Обреченная на свободу, подаренную ли или взятую самовольно.
Ах да, прежде чем моя внутренняя Жанна д’Арк опять сдерет с себя рубашку и продолжит свои лирические стенания, я должна упомянуть вот еще о чем: я и в самом деле познакомилась с мужчиной, который видел, как я плачу и пишу свой дневник. В купе вагона. Он увидел мои слезы, а я стала прятать их и это свое детское «отдай мою куклу!», в которое я каждый раз впадаю, стоит мне только покинуть свою маленькую долину…
Он спросил, сильно ли меня одолевает тоска по родине.
– А почему вы решили, что это тоска по родине? Может, это любовные муки, – сказала я.
– Тоска по родине – это тоже любовные муки.
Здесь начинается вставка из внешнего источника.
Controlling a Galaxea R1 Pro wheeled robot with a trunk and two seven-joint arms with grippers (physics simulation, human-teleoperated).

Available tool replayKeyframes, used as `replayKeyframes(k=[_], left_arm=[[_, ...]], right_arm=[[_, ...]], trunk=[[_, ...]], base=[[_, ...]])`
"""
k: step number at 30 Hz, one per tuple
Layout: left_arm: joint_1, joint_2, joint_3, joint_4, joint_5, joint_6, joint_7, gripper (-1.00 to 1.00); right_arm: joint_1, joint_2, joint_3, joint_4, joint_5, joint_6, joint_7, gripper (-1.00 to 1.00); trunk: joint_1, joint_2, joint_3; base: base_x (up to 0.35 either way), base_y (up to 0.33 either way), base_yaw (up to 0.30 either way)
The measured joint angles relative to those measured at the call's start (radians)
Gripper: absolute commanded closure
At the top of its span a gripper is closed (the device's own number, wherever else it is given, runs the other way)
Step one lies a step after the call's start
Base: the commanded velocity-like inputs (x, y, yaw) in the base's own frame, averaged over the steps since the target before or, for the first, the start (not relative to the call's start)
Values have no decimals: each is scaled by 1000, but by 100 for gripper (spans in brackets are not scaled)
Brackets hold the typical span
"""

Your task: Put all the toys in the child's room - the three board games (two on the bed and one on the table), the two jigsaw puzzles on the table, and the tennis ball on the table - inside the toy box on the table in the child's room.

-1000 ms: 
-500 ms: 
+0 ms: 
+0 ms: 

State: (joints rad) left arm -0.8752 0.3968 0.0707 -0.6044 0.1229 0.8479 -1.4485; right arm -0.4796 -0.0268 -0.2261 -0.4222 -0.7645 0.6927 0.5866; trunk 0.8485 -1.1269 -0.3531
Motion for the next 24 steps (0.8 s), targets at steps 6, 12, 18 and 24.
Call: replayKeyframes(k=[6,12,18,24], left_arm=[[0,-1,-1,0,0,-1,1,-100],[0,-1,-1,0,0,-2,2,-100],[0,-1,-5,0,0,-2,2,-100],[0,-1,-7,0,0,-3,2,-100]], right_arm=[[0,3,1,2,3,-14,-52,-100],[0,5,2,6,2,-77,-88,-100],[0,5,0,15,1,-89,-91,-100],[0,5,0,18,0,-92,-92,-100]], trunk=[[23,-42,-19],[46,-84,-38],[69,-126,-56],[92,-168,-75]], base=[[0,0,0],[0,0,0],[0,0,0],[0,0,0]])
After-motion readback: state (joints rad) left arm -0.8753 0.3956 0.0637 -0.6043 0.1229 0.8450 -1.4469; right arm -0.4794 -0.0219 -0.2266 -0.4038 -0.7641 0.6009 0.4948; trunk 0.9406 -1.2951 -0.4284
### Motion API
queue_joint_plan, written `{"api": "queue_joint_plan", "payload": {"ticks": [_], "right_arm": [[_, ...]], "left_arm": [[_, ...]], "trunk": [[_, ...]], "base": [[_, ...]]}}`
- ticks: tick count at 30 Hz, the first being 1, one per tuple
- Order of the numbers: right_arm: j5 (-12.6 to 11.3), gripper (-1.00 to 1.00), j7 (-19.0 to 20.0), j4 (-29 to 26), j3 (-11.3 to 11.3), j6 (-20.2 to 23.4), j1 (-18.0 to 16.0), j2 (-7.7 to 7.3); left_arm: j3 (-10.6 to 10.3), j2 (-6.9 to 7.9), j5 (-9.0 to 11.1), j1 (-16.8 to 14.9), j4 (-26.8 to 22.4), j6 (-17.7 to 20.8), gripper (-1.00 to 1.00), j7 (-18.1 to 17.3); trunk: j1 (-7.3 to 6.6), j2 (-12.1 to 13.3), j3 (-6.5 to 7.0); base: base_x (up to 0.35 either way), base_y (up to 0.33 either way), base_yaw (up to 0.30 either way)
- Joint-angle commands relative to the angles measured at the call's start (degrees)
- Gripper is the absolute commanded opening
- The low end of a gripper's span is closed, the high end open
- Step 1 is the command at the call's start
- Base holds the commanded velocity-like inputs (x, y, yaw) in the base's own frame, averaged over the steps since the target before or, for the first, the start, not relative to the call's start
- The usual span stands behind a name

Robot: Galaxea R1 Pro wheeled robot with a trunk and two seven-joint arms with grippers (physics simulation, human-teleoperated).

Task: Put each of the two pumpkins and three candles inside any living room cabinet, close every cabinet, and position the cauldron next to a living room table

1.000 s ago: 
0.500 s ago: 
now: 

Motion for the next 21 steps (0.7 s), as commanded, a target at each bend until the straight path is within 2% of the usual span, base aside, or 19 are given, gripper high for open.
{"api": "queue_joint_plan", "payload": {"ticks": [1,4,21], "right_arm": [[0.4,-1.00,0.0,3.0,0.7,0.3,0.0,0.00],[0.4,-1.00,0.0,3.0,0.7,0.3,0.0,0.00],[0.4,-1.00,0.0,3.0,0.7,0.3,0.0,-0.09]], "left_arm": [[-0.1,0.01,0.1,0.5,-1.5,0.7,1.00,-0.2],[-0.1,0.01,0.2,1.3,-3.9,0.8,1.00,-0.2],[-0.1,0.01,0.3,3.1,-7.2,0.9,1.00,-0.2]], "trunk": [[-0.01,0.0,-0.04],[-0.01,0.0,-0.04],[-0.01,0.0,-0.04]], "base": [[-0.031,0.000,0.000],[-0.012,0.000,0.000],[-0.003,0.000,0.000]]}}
Только хуже.
Он продавец книг. Для француза он довольно высок, зубы у него белые и блестящие, глаза зеленые, как трава. Напоминают цветом кедровую обшивку моей спальни в Боньё. Губы как черный виноград, волосы густые и жесткие, как ветви розмарина.
Его зовут Жан. Он перестраивает фламандскую баржу, хочет устроить на ней огород целебных книг. «Выращивать бумажные лодки для души», – сказал он. Это будет «аптека», литературная аптека, для всех чувств, от которых нет лекарств. Например, таких, как тоска по родине. Он говорил, что есть разные виды тоски. Жажда чувства защищенности, мечта о семье, страх расставания или любовная тоска.
– Острое желание поскорее полюбить что-нибудь хорошее: место, человека, какую-нибудь определенную кровать.
Он говорил это так, что его слова не казались смешными, а, наоборот, выглядели очень логичными.
Жан пообещал мне дать книги, которые утолят мою тоску по родине. Он говорил об этом как о какой-то полумагической, но все же официальной медицине.
Он показался мне белой вороной, умной, сильной и как бы парящей над вещами. Он – как большая гордая птица, стерегущая небо.